Empathy is about understanding, attention and care. When corporates put business out to tender, some ask that a relationship bank be brought into the tender process, even if the bank isn’t known for that specific task. In this sense, the bank is not excluded from the process but given the opportunity not to tender.
From a relationship point of view, it is important that a bank is shown what a company is doing in its tender process and also gives it a chance if it has recently expanded its offerings. “For example, if a traditional cash management bank creates a debt capital markets team and wants to lead a bond deal, when normally we wouldn’t have seen them in that role,” explains the food company’s Assistant Treasurer. “Banks may not like to be pigeon-holed for certain services, but our return model is based on banks earning fees in some areas and leaving fees to other banks in other areas.”
The spark: innovation
What is omitted from the CREATE model is innovation, which is vital for a lasting and durable relationship. A happy marriage is not just about the boring, everyday routine, but also continual change, development and spontaneity in the relationship.
In the corporate world, treasurers probably look more for proactiveness in their relationship banking partners than spontaneity per se. As treasurers are busy doing their day-to-day work, they would like their relationship banks to think ahead and proffer advice for future challenge, or in the case of a sudden event, to respond swiftly to help them through the crisis. For example, when the Arab Spring uprisings spread to Egypt, Citi reacted by setting up a response team to bridge the gap between in-country teams and overseas parent companies. From a technological perspective, the bank linked all the local systems, so that the team could see any transactions that were delayed or stuck due to infrastructural changes on the ground, which allowed the bank to give informed responses crucial to its clients’ business.
A corporate with a strong banking relationship in place can take advantage of such bank-led innovations, as well as working together with the bank to develop new initiatives.

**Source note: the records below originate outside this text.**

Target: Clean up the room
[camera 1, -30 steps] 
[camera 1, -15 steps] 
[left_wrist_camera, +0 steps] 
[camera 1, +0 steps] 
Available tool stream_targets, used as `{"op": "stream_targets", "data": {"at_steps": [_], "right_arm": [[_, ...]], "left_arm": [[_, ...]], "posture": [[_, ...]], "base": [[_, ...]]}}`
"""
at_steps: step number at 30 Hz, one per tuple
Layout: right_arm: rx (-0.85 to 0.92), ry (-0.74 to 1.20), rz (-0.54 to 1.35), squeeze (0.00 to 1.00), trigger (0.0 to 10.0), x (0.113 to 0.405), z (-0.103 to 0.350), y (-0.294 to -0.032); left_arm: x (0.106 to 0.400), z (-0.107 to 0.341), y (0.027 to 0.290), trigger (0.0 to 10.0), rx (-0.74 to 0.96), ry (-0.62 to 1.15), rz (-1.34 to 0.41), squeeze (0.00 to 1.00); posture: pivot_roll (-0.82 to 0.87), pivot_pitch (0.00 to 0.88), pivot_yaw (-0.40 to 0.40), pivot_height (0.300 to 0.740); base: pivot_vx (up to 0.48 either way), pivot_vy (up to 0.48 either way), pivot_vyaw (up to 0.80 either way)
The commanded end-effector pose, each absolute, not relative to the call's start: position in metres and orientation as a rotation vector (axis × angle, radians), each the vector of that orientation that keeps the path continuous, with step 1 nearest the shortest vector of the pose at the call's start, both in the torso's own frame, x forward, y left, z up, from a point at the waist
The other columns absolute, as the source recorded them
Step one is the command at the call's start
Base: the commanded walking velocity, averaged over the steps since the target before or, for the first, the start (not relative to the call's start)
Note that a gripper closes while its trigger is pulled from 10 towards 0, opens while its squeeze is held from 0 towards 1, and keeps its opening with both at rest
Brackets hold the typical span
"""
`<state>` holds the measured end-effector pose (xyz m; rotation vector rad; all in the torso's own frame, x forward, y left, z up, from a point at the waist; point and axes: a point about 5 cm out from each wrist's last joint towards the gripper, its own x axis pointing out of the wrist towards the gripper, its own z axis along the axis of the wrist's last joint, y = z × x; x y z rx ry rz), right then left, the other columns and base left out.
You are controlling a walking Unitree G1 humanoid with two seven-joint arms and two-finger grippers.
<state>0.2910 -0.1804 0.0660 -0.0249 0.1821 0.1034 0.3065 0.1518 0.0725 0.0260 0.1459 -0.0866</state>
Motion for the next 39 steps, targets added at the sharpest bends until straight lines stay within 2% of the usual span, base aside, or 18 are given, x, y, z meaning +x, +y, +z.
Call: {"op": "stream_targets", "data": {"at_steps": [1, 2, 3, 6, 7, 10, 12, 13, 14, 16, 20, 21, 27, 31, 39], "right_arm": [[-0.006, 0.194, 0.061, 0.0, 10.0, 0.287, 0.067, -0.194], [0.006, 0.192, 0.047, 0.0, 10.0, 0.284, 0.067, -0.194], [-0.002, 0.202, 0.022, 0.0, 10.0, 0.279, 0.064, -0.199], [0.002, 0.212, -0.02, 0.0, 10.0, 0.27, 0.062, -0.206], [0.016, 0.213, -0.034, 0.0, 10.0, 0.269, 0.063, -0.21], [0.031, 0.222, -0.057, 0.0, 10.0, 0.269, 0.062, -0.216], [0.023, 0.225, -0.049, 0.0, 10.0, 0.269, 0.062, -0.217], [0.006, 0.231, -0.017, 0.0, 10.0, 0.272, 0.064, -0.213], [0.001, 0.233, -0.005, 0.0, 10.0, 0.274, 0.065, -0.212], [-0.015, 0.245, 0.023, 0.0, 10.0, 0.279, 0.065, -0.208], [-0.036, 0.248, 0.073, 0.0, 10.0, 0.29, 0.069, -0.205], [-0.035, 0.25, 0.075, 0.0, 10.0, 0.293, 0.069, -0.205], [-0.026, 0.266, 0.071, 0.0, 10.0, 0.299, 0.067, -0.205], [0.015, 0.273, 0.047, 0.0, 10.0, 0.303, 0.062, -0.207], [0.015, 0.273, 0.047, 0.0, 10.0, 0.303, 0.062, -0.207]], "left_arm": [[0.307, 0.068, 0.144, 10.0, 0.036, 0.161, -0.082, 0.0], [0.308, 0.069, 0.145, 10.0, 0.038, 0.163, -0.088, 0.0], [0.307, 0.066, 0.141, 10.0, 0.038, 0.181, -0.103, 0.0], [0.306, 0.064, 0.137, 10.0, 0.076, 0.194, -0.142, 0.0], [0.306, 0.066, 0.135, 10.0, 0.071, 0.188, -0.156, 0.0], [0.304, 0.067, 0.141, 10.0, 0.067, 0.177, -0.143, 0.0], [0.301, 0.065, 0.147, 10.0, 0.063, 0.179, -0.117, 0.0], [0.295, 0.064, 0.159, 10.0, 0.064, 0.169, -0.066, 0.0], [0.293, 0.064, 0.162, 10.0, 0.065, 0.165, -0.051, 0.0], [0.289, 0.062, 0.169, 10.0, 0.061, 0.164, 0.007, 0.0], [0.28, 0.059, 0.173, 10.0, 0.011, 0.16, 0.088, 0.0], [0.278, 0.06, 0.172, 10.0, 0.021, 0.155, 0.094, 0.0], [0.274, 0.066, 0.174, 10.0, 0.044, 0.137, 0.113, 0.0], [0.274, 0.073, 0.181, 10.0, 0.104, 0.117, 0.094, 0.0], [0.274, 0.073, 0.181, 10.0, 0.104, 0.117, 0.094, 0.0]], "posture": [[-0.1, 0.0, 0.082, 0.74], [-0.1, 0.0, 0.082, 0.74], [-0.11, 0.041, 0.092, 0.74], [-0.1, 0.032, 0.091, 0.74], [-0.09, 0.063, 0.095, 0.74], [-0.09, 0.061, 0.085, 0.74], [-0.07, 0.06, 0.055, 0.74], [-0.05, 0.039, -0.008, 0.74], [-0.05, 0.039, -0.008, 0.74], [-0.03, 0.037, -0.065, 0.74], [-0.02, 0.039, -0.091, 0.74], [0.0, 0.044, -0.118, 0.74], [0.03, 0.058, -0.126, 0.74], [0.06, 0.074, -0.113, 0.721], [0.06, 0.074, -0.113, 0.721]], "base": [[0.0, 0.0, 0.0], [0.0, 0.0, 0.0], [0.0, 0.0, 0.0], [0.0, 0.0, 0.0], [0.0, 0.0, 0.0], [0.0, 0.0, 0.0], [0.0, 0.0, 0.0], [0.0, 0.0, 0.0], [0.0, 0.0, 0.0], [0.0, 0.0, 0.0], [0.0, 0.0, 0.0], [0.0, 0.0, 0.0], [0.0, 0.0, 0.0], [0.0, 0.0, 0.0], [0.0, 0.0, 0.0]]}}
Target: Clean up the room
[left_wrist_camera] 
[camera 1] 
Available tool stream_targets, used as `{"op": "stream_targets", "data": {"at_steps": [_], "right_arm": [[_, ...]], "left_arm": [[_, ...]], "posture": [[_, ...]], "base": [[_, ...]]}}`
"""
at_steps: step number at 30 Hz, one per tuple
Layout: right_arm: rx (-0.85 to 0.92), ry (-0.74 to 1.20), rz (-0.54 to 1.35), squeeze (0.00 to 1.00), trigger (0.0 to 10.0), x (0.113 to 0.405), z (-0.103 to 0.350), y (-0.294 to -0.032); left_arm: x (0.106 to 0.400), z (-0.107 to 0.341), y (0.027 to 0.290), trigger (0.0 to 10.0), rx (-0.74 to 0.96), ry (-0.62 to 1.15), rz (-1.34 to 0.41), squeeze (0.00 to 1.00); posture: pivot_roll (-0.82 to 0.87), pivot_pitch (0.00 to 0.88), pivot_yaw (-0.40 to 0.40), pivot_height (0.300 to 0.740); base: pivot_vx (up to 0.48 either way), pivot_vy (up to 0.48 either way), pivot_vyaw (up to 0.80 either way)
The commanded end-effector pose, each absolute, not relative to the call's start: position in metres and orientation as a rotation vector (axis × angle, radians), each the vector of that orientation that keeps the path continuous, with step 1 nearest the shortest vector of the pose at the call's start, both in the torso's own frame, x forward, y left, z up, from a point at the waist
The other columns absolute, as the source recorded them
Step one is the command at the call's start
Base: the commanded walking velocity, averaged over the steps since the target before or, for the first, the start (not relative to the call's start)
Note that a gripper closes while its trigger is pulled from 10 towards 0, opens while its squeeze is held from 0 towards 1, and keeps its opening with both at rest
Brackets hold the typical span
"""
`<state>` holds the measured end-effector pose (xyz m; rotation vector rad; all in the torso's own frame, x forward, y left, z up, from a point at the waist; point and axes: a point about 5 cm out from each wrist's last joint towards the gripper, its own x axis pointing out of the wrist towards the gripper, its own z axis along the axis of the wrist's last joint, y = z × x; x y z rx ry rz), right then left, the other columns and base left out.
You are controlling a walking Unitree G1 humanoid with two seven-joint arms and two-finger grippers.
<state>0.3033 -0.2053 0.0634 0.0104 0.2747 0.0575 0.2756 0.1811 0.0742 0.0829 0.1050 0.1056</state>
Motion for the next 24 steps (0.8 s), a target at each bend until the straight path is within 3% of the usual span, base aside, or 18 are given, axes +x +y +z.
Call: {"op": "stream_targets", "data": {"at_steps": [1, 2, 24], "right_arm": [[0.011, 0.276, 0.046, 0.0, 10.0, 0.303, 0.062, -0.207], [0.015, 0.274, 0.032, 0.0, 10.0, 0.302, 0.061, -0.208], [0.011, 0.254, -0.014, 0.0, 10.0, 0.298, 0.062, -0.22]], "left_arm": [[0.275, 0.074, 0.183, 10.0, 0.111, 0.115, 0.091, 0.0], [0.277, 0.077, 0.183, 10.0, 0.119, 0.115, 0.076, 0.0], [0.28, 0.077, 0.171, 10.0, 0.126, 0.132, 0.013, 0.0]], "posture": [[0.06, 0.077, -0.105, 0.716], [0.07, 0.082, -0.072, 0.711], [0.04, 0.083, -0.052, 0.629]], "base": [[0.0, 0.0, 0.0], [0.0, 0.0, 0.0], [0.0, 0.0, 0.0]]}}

For the Assistant Treasurer at the food company, “innovative ideas that reflect our needs and understand our situation” is the single most important factor for him when deciding on core relationships.
Interestingly, the shift to a more relationship-focused model is also driving co-operation between banks. “In response to a major client, we are now working with one of our competitor banks to architect a solution unique to that client,” says BofA Merrill’s Berndt. “This is only possible when a corporate treasurer is open with its banking partners, by engaging and bringing us into what is happening in his business. He is effectively getting more from the two banks working together to solve the problem, than he would were he to deal with us individually. Plus he will obtain a solution that is game-changing for his business.”
Corporate Treasurer Survey: Bank Relationship Management 2012
44% of corporate treasurers polled believe that both parties profit equally from their primary banking relationships. Only 12% thought that banks were the sole beneficiaries, whereas another 36% thought that the banks gained more out of the relationship.
65% believe that there is room for improvement regarding the current fees and earnings credit rate; only 17% are happy with the current arrangement, whereas 18% didn’t know.
When negotiating with banks, 10% said that their banks didn’t budge, while 48% said the bank gave them everything they asked for. More than one in five treasurers said that they had never tried negotiating with their bank.
41% wished they had more time to proactively manage their banking relationships.